▶ **What is needed**:
Please transcribe the data exactly as shown, skipping the images.

#####

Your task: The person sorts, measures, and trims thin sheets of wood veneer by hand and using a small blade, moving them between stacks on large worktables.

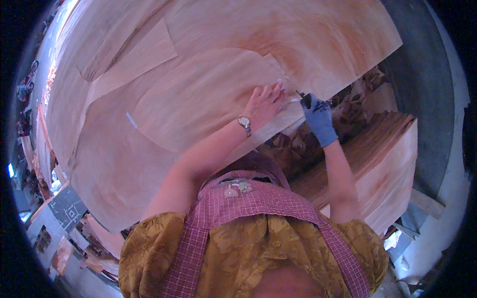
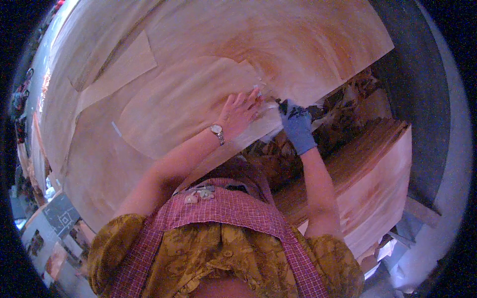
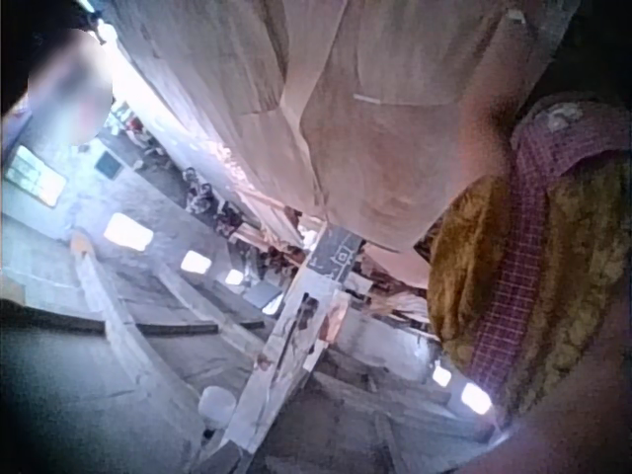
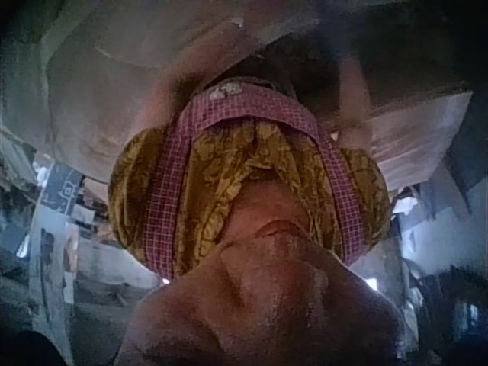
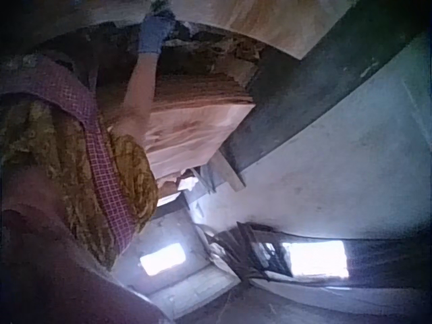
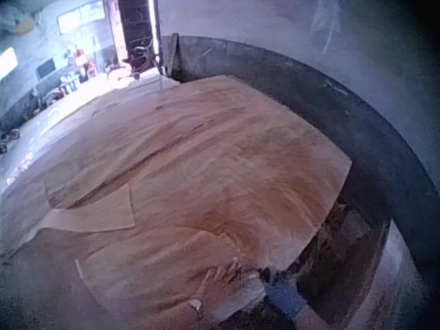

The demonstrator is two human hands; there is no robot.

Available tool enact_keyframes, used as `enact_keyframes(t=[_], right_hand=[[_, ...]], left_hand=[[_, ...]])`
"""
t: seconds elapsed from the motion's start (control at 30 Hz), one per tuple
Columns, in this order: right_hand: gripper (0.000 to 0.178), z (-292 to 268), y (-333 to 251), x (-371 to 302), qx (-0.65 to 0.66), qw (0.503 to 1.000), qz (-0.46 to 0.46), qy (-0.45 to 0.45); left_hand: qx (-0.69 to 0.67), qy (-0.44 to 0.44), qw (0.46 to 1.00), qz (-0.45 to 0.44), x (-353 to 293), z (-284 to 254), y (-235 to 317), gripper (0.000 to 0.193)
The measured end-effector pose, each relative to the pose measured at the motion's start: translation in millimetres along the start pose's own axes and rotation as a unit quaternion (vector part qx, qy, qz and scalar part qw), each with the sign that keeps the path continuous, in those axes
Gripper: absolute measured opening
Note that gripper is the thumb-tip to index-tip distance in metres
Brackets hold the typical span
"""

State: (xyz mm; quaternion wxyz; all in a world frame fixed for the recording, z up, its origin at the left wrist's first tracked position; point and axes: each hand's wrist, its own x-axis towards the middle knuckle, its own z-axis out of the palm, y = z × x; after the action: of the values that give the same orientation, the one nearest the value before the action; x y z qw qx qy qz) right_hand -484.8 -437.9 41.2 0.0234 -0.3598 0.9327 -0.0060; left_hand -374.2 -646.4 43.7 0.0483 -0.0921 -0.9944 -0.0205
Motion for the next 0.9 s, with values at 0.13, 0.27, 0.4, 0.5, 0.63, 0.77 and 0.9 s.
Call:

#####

▶ **Answer area**:
Your task: The person sorts, measures, and trims thin sheets of wood veneer by hand and using a small blade, moving them between stacks on large worktables.


The demonstrator is two human hands; there is no robot.

Available tool enact_keyframes, used as `enact_keyframes(t=[_], right_hand=[[_, ...]], left_hand=[[_, ...]])`
"""
t: seconds elapsed from the motion's start (control at 30 Hz), one per tuple
Columns, in this order: right_hand: gripper (0.000 to 0.178), z (-292 to 268), y (-333 to 251), x (-371 to 302), qx (-0.65 to 0.66), qw (0.503 to 1.000), qz (-0.46 to 0.46), qy (-0.45 to 0.45); left_hand: qx (-0.69 to 0.67), qy (-0.44 to 0.44), qw (0.46 to 1.00), qz (-0.45 to 0.44), x (-353 to 293), z (-284 to 254), y (-235 to 317), gripper (0.000 to 0.193)
The measured end-effector pose, each relative to the pose measured at the motion's start: translation in millimetres along the start pose's own axes and rotation as a unit quaternion (vector part qx, qy, qz and scalar part qw), each with the sign that keeps the path continuous, in those axes
Gripper: absolute measured opening
Note that gripper is the thumb-tip to index-tip distance in metres
Brackets hold the typical span
"""

State: (xyz mm; quaternion wxyz; all in a world frame fixed for the recording, z up, its origin at the left wrist's first tracked position; point and axes: each hand's wrist, its own x-axis towards the middle knuckle, its own z-axis out of the palm, y = z × x; after the action: of the values that give the same orientation, the one nearest the value before the action; x y z qw qx qy qz) right_hand -484.8 -437.9 41.2 0.0234 -0.3598 0.9327 -0.0060; left_hand -374.2 -646.4 43.7 0.0483 -0.0921 -0.9944 -0.0205
Motion for the next 0.9 s, with values at 0.13, 0.27, 0.4, 0.5, 0.63, 0.77 and 0.9 s.
Call:

Nothing further is required for this exercise.